The Fake Jobs Detection project seeks to analyze the Fake Jobs Postings dataset from Kaggle. The dataset is a collection of real (label 0) and fraudulent (label 1) job postings. This project attempts to understand the characteristics of various techniques that separate actual job postings from fraudulent ones.

The analysis is presented as “blog” posts and interprets the classification techniques implemented in Python.

Useful URLs for this project

File and directory organization

  1. data/
    • This directory contains raw and processed data used by the classifiers.
  2. docs/
    • This directory contains the blog posts. It also has the configuration files used by Github pages to render the posts.
  3. notes/
    • This directory contains lab notes compiled during the analysis.
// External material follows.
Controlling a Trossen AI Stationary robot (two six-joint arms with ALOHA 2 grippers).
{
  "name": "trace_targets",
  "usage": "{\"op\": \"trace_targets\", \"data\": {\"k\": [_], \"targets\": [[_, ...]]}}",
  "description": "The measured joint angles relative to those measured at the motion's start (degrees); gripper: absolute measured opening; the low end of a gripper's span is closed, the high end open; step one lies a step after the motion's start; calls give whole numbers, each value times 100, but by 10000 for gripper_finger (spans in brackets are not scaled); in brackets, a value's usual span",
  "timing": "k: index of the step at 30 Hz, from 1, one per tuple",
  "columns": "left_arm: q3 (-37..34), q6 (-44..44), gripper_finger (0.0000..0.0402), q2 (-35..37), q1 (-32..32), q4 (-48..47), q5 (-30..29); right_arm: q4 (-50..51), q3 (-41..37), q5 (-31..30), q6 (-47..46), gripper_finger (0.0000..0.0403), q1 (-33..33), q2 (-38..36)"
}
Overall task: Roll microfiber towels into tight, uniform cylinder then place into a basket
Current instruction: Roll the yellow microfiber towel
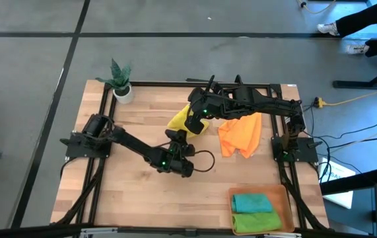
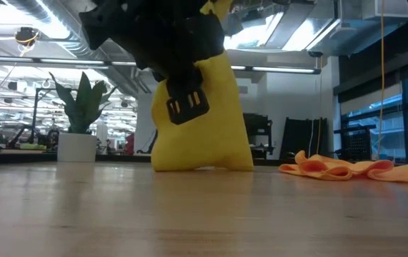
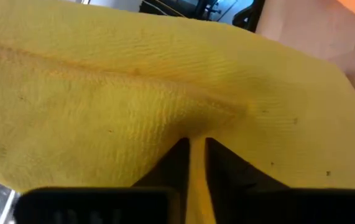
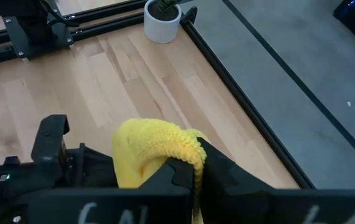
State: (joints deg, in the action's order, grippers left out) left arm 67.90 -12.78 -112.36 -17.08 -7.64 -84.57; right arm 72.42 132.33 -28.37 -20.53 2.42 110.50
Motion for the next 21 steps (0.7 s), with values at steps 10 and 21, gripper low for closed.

These notes are used as raw material for blog posts.
  4. scripts/
    • The Python code for data processing that run on a local machine.
  5. admin/
    • Scripts and guidelines for administering the Github repository.
  6. LICENSE
    • This is the license under which all the work in the Fake Jobs Detection project is made available.
  7. README.md
    • This is the top-level markdown file that describes the project. Since all documentation is being maintained as blog posts, the file points to the blog.
  8. *.ipynb files
    • These are Google Colab Jupyter notebooks. Most classifiers are implemented on Colab (and not as scripts run on the local machine).